Aslında "umut koalisyonu"nun yaratacağı büyük
hayal kırıklığı fazla uzakta değildir. Bugün yaratılan
iyimser hava pek yakında yerini hoşnutsuzluğun artışına
bırakabilecektir.
Her şey onların iktisaden ve siyasal olarak verebileceklerinin
sınırlarına, yedekleme performanslarına ve devrimci
iradenin bu sürece ne ölçüde müdahale edebileceğine
bağlıdır. Sistem uzun vadede derin çöküntüleri bağrında
büyütmektedir. Kapitalizm zaten bir istikrar düzeni
değildir; Türkiye'nin temelden sağlıksız düzeni istikrarsızlığı
yapısal olarak barındırmaktadır.
Ama krizin derinleşmesi yalnızca kendi başına anlamlı
değildir. Gerçekte iki bileşen vardır, olmalıdır.

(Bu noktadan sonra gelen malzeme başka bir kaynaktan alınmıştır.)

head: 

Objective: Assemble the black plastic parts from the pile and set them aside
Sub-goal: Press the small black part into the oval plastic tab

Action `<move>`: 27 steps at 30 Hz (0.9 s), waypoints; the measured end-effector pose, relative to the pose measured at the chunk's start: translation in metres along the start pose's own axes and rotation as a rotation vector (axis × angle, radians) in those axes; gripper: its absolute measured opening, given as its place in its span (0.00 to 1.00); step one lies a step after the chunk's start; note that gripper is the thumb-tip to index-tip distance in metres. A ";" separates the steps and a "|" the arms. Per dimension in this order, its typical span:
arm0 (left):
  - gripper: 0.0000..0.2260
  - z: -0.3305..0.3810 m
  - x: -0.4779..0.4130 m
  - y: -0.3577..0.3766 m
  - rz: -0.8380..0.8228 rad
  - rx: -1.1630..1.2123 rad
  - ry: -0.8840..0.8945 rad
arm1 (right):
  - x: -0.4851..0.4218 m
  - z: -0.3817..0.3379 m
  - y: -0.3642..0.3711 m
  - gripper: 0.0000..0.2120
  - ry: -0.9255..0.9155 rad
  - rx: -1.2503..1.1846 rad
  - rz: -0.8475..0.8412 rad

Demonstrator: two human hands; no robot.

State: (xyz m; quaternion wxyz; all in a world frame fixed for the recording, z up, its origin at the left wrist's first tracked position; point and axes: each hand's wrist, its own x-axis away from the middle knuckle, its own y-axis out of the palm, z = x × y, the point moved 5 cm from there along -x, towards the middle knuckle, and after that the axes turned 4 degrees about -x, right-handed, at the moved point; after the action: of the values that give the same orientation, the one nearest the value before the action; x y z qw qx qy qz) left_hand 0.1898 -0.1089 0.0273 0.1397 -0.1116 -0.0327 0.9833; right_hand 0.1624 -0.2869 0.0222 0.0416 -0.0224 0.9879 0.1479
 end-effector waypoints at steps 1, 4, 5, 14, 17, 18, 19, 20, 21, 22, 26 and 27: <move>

Krizin derinleşmesi ve derinleştirilmesi…
Derinleştirme, hiç de mevcut düzenin hedefsizce kaosa
itilmesi, böyle bir kaos ortaya çıksın diye kör eylemliliğin
öne çıkarılması değildir. Sorun, derinleşen kaosa
bir çözüm unsuru, bir çözüm iradesi olarak girmek, müdahale
etmek, çözüm projeleri ile kaosun bunalttığı kitleleri
düzen-dışı alternatife çekmek ve krizin her derinleşme
noktasında çözücü iradenin etrafına yeni güçler kazanmaktır.
Bu anlamda bileşenler bütündür ve ayrıdır.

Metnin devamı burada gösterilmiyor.